В его отделе работали пять техников. Они целыми днями пили кофе, читали кавалерийские репортажи и разгадывали кроссворды. Один из них как-то подошел к Ствахе с табакеркой, предложил табачку.
-- Слушай,ты не знаешь, где можно щебенки достать?
-- А для чего тебе?
-- Да понимаешь, я дом строю...
-- Дом строишь?
-- Ну да...
-- Нет, ты извини, я не знаю.
-- Это ты меня извини.
Ствахе понял: на новом месте к нему пока присматриваются. На окне были заросли мусора, там Ствахе нашел приемник. Он очистил его от грязи и поставил себе на стол. Приемник все время бормотал, что какое-то иностранное судно прекратило свое существование, играла музыка -- передавали джаз, Ствахе обожал джаз. Он целыми днями разглядывал изумительные репродукции на стене. Он понимал, что это примитивные копии. Колени его упирались в перекладины стола. Он чувствовал, что надолго увязнет здесь, в этой комнате с низко висящими портретами. Портреты закрывали дыры в стене. Техники шепотом сообщили ему, что там, за стеной стоит теперь священная машина. Ее сюда перетащили с таким невероятным трудом, пришлось даже монахов задействовать. Там ведь ступени.
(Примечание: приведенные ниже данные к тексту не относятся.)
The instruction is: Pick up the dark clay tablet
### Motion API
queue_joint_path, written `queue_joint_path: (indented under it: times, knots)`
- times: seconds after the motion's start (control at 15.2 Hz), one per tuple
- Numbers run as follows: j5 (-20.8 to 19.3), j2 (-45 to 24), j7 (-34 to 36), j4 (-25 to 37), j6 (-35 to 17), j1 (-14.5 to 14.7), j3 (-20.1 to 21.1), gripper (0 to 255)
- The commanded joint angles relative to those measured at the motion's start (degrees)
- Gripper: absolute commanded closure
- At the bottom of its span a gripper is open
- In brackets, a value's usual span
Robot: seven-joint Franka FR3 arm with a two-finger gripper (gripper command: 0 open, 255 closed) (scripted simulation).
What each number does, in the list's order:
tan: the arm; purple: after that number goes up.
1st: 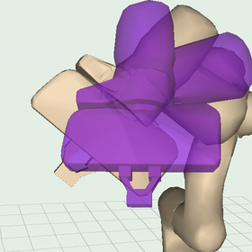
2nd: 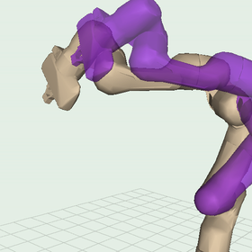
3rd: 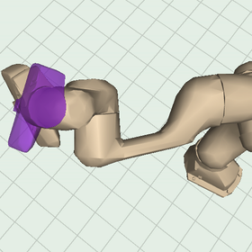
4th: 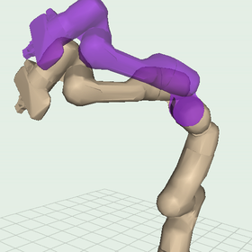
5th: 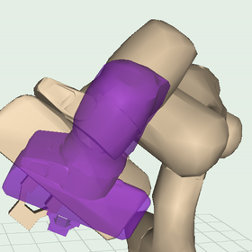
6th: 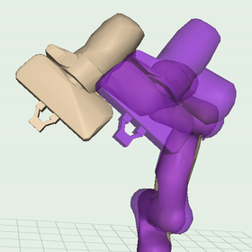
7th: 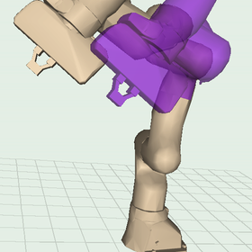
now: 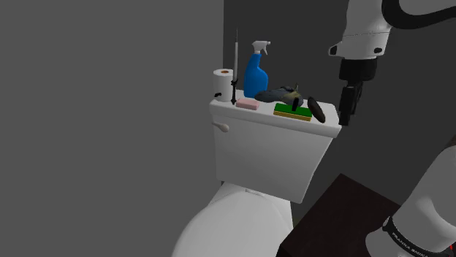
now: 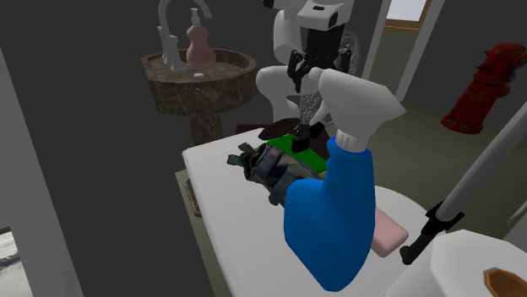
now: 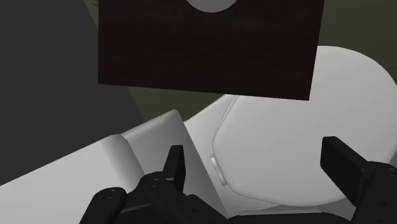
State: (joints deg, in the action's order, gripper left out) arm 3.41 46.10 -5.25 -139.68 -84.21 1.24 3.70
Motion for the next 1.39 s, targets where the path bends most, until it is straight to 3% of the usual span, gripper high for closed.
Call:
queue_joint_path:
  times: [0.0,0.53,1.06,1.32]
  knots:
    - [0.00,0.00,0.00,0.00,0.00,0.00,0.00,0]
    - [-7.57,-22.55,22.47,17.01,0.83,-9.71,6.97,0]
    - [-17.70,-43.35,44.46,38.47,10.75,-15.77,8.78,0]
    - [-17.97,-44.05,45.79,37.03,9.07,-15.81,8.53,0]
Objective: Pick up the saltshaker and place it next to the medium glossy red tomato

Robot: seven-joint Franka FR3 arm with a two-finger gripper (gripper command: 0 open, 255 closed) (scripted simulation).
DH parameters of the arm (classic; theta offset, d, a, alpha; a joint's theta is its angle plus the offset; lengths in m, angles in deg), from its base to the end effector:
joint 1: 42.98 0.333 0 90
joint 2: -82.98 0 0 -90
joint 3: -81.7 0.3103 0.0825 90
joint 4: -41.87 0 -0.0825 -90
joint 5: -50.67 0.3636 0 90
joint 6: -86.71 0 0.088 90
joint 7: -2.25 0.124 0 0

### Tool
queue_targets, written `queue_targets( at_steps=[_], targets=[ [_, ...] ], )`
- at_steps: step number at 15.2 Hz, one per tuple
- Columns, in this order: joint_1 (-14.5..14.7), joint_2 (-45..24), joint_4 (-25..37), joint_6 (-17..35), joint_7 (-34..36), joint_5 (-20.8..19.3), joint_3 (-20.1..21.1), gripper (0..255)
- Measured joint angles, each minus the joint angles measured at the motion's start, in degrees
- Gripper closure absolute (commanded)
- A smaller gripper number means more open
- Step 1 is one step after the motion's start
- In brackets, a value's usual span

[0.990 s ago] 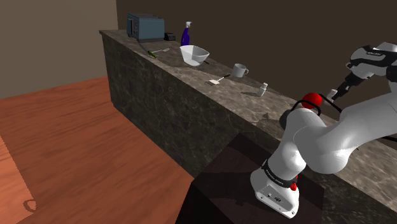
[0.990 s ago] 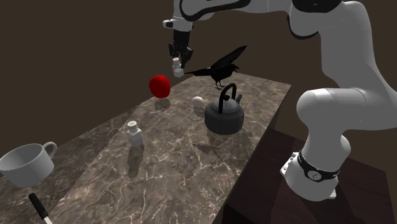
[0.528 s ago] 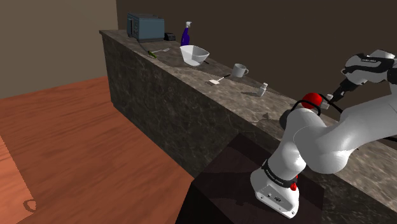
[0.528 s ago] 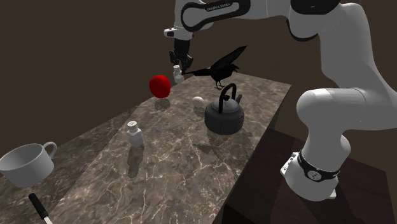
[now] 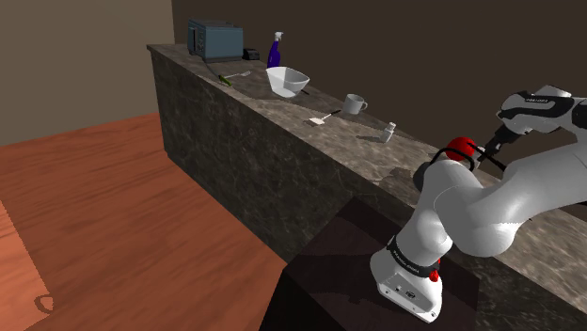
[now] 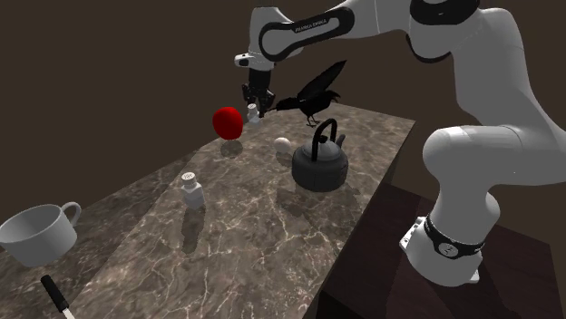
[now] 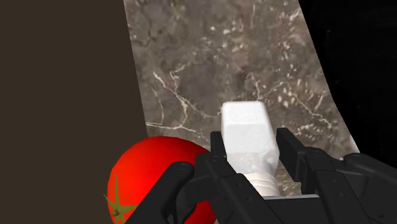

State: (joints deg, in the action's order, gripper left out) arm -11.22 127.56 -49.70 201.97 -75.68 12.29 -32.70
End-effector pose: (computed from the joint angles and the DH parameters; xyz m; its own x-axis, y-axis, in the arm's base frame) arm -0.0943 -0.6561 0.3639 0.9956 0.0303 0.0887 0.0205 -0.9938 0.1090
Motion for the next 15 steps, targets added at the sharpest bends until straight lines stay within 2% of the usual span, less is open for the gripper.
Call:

Ствахе специально пошел смотреть машину в соседнюю комнату.
Он едва увернулся от длинных стержней, которыми поприветствовала его машина; на концах этих полых металлических стержней были крючья. Они способны были глубоко увязнуть в человеке, если он не наденет защитную одежду. Техники не предупредили его. Ничего, ограничимся выговором. Машина гудела и скрежетала, она работала. Она перерабатывала информацию.
Ствахе осмотрел конструкцию и довольно хмыкнул. Ему понравилось, как машина набивает идеями пластиковые коробки. Коробки плыли по транспортеру и падали с грохотом в дальнюю дыру подвала.